We have also mobilized our state employees retirement system to consider funding Hawai'i's innovative ideas. We have established programs, such as the Music Entertainment Learning Experience to nurture and develop the commercial success of Hawai'i's creative human capital. And this year, despite no legislative funding, we will launch the Creativity Academies to complement the STEM academies as students pursue digital media and creative outlets.

Notice the "no state funding" part. Without making an investment, can we magically transform our economy? We're not making any intellectual investment, either. Simply finding cheap ways to improve education, valuable though that is, won't save us.

There's also something about "no pain, no gain." Or, no investment, no return. So why is the guv proud that no state funds are involved? She believes in magic perhaps.

While the Governor repeats her "innovation" mantra and cops some photo ops, "Land and Power in Hawaii" continues as the definitive guide to how this place runs. See if your library has a copy of this classic.

Land and Power in Hawaii: The Democratic Years
by George Cooper, Gavan Daws

Read more about this title...

We have abundant sunlight, rainfall, geothermal and wave-energy resources, but we are so un-innovative that we are not using them. You'd think alternative energy would be high on our list, but the innovation goes on elsewhere. You'd think homes in Manoa would be using the rainfall that cascades off the rooftops for laundry or even for showers and lawn watering, but no, we pay money for municipal water to pour on the ground instead of using what's free.

Catching up with the outside world on alternative energy could create some jobs and lower our costs as well as increase our ability to compete in a national or world economy.

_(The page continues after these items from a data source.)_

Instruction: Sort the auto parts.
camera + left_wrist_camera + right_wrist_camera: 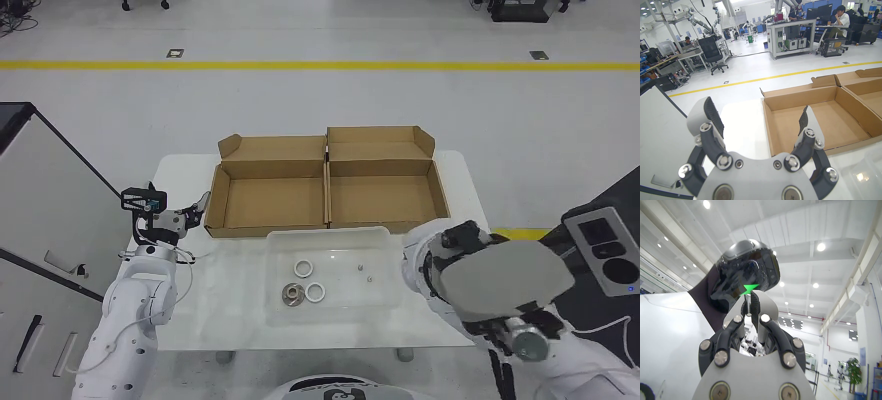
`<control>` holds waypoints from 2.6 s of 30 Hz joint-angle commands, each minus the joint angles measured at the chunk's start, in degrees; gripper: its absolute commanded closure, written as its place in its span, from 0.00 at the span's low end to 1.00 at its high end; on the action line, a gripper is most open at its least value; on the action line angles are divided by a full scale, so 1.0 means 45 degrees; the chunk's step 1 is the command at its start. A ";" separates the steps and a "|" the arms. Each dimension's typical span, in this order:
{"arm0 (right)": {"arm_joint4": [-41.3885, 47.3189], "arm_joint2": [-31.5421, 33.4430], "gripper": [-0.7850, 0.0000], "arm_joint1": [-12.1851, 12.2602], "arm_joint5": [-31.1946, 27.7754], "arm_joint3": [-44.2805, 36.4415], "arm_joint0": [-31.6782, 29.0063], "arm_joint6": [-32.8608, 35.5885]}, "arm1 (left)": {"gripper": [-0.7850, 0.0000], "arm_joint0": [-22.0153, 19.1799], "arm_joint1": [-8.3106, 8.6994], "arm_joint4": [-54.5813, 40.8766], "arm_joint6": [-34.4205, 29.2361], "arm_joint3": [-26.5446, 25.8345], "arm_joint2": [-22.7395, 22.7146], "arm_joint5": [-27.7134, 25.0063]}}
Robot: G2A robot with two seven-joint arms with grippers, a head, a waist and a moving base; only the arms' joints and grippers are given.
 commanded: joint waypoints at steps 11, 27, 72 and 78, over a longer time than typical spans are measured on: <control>0.2370 0.1310 1.00 0.0336 0.0234 -0.0317 -0.0838 0.4514 | 0.00 0.0000 0.0000 0.0000 0.0000 0.0000 0.0000 0.0000; 0.4210 0.1249 1.00 -0.0283 -0.0809 -0.0284 -0.1493 0.2907 | 0.00 0.0000 0.0000 0.0000 0.0000 0.0000 0.0000 0.0000; 0.6905 0.2104 1.00 -0.0534 -0.0230 0.0152 -0.1608 0.7686 | 0.00 0.0000 0.0000 0.0000 0.0000 0.0000 0.0000 0.0000; 0.6905 0.2104 1.00 -0.0534 -0.0230 0.0152 -0.1608 0.7686 | 0.00 0.0000 0.0000 0.0000 0.0000 0.0000 0.0000 0.0000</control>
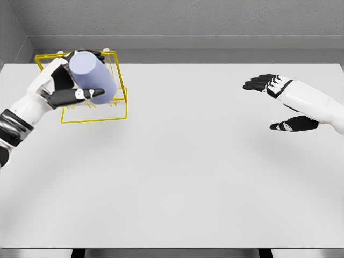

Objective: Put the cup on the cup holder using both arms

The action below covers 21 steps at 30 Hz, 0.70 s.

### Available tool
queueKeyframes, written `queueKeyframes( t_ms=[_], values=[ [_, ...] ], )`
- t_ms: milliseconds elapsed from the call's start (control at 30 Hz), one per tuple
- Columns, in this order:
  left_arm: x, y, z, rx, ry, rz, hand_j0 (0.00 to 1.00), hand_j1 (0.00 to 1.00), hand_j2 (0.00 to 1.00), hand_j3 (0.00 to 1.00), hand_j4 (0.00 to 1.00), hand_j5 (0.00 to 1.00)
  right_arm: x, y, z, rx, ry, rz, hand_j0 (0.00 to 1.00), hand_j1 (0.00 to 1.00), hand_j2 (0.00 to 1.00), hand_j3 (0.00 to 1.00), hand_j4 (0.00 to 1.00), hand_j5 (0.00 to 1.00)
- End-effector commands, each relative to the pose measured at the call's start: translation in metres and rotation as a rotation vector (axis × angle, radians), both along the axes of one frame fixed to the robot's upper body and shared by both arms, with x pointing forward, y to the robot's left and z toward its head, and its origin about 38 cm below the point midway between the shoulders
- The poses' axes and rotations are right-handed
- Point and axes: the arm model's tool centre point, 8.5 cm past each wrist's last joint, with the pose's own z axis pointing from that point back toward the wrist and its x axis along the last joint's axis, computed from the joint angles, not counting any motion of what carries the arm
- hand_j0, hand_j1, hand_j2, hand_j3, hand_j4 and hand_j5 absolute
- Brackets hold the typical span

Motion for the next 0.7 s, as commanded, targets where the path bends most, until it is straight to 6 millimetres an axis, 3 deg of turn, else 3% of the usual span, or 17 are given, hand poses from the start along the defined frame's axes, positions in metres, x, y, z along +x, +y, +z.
queueKeyframes(
  t_ms=[0, 267, 667],
  values=[
    [0.000, 0.003, 0.002, -0.006, 0.000, 0.005, 0.70, 0.70, 0.70, 0.70, 0.70, 0.70, 0.000, 0.000, 0.001, 0.007, 0.002, -0.001, 1.00, 1.00, 1.00, 1.00, 1.00, 1.00],
    [0.011, 0.015, -0.001, 0.001, 0.015, 0.043, 0.70, 0.70, 0.70, 0.70, 0.70, 0.70, 0.000, 0.000, 0.001, 0.008, 0.002, 0.002, 1.00, 1.00, 1.00, 1.00, 1.00, 1.00],
    [0.017, 0.014, 0.002, -0.004, 0.011, 0.048, 0.70, 0.70, 0.70, 0.70, 0.70, 0.70, 0.000, -0.001, 0.000, 0.007, 0.003, -0.002, 1.00, 1.00, 1.00, 1.00, 1.00, 1.00]
  ],
)
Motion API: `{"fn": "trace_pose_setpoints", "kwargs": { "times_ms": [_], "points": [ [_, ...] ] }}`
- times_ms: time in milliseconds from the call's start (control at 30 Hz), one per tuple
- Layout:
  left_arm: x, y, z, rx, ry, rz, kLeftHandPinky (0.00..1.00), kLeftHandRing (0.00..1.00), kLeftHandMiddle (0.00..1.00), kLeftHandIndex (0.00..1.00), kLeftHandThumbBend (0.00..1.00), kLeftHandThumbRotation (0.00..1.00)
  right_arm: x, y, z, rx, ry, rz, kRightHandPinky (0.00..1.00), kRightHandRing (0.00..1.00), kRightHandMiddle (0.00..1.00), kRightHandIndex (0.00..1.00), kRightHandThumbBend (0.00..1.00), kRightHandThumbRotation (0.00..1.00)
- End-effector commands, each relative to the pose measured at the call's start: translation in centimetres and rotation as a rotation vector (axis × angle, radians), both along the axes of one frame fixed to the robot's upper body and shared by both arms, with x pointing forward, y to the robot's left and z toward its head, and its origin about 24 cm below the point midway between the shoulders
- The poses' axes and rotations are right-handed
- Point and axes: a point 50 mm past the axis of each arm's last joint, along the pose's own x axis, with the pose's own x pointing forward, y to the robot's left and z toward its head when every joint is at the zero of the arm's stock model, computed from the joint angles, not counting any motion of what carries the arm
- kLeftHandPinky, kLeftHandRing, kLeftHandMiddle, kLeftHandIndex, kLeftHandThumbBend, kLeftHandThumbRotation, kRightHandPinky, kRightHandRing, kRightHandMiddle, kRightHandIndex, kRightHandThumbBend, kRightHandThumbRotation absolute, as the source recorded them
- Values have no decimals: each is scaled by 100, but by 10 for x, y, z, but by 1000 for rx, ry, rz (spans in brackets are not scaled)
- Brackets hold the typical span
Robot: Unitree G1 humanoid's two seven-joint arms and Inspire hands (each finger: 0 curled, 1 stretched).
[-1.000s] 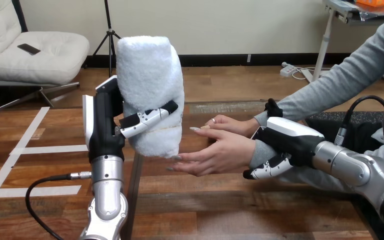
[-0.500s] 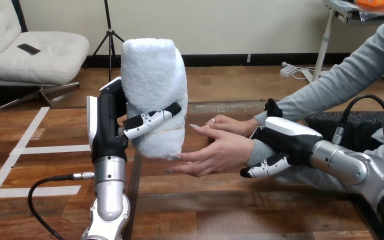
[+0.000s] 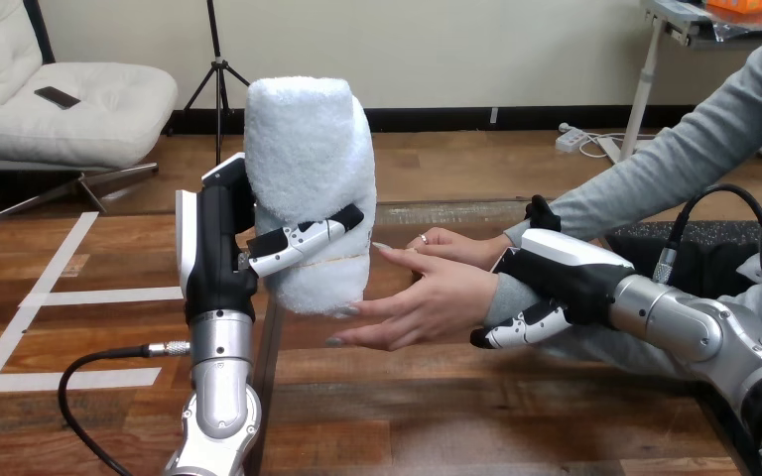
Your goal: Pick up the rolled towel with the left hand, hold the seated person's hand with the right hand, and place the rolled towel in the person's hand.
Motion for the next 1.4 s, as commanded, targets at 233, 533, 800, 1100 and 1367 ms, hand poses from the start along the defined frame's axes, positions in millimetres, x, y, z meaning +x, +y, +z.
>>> {"fn": "trace_pose_setpoints", "kwargs": {
  "times_ms": [233,533,800,1100,1367],
  "points": [
    [14,-15,30,-8,-125,-48,31,34,39,41,56,0,32,31,66,49,-218,72,19,23,27,27,53,34],
    [14,-18,28,-16,-114,-58,31,34,39,41,56,0,33,35,68,50,-226,80,18,22,27,26,53,35],
    [13,-22,26,-26,-105,-68,32,35,39,41,56,0,34,38,71,41,-238,95,17,21,25,25,53,35],
    [13,-24,24,-16,-97,-69,32,35,39,41,57,0,35,41,74,49,-244,99,15,19,24,24,53,34],
    [12,-26,23,-26,-88,-75,31,34,39,41,58,0,37,43,76,38,-255,106,14,18,23,23,54,34]
  ]
}}
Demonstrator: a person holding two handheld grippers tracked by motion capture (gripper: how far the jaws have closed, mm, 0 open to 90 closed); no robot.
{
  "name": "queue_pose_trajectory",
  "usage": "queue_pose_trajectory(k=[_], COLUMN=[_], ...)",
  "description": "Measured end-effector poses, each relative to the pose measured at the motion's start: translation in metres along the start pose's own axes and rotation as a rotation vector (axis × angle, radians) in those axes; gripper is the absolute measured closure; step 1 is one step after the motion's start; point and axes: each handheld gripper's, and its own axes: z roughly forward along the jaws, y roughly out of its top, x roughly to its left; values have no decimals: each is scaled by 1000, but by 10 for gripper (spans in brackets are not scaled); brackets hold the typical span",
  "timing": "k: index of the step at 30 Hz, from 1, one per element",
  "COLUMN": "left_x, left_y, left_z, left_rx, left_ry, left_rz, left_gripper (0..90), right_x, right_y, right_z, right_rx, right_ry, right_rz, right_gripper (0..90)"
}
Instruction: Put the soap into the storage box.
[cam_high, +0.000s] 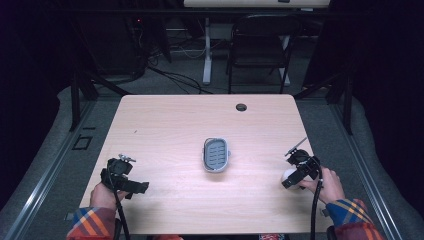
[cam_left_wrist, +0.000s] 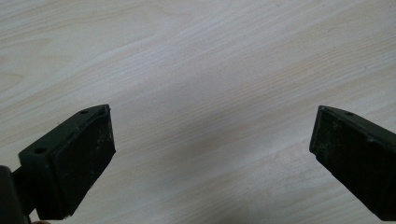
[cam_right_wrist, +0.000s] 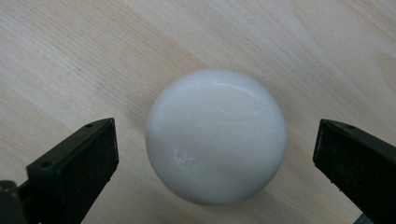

We are so innovative in our transportation plans that we can't get maps, timetables or even route numbers posted at bus stops in Honolulu. Honolulu's proposed transit system isn't the result of community planning, but rather it's an ongoing political football match.

Our economic planning is not innovative at all. It took Guy Kawasaki, in a talk at the UH business school several years ago, to point out that Hawaii's location in the middle of the Pacific was not an asset to high-tech business, as DBEDT has touted for years, but a severe liability. Rising air fares will likely put the nail in this coffin forever. We need to think of something else to generate jobs.

After I write about what we are not doing I usually get a few emails "so what are you suggesting??" I don't have a good suggestion. I do think that we need to come up with a different economic model, but that's hard to do. You won't find the answer for free posted in a blog.

I hope we can get started talking soon, because the handbasket is moving along faster than anyone thought possible. We need to stop talking about innovation and get busy thinking realistically about our future.



We're a third-world country. We spend nada on infrastructure and maintenance. The roads are terrible. If we can't keep potholes filled,how,exactly are they supposed to maintain a train system?

Businesses [and individuals] in Idaho do not have the additional costs [without additional value] imposed upon them by the Jones Act.

There is competition to lower transportation expenses unlike Hawaii which has no price competition to transport goods to it or from it. What sensible business would locate in a state that has no price competition in the transportation service industry?